Even in films, for example, Jyotiprasad broke new barriers. If you look at Joymoti, there also for the first time I have seen, which I have not in most other Assamese films, that he uses space demarcation to project a certain kind of meaning.
AB: Tell us, did Jyotiprasad achieve any recognition during his lifetime, or did he posthumously become a cultural icon?
AC: Initially, from what I heard from Bishnu Rabha, both these men had to struggle a lot. Jyotiprasad’s film, in fact the first Assamese film, Joymoti, was released with much difficulty. It was only towards the later part of their lives, that they were awarded the due respect and recognition for the philosophies they promoted, the new ideas they brought in, and the new techniques they brought in songs, films and plays.
AB: After Jyotiprasad’s demise, was it the government who took forward his legacy or was it the people, or was it his friends like Bishnu Prasad Rabha?

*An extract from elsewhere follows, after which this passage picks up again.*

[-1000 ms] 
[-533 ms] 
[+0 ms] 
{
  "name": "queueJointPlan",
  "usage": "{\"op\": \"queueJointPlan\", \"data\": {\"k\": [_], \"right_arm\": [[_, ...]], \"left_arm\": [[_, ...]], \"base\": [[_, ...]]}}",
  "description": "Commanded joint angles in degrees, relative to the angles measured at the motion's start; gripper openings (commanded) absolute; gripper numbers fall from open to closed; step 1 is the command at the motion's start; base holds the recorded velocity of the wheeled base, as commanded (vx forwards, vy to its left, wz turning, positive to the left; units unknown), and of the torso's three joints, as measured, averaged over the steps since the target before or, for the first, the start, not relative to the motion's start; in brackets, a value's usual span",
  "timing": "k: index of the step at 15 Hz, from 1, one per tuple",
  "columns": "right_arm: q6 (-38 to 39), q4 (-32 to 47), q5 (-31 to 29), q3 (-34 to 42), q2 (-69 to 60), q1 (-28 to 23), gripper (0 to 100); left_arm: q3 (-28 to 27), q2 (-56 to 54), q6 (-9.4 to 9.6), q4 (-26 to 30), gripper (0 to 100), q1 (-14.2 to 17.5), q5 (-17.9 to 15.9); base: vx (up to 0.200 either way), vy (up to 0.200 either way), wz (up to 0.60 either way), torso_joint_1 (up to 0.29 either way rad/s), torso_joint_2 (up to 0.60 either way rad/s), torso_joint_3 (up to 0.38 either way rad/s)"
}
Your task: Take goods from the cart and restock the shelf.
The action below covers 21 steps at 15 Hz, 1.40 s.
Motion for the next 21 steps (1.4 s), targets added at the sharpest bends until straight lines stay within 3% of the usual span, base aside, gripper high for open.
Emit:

AC: Definitely, the presence of Bishnu Prasad Rabha and a very young Bhupen Hazarika helped propagate his ideas in the Assamese society. But, I believe, his ideas had such strength in them— awakened the society to larger feelings and greater understanding of life altogether—that they survived nonetheless in the hearts of the Assamese people. That is why it is the people, and not merely government efforts or the efforts of one organisation or the other, who can be credited with keeping him alive in the horizon of Assamese culture.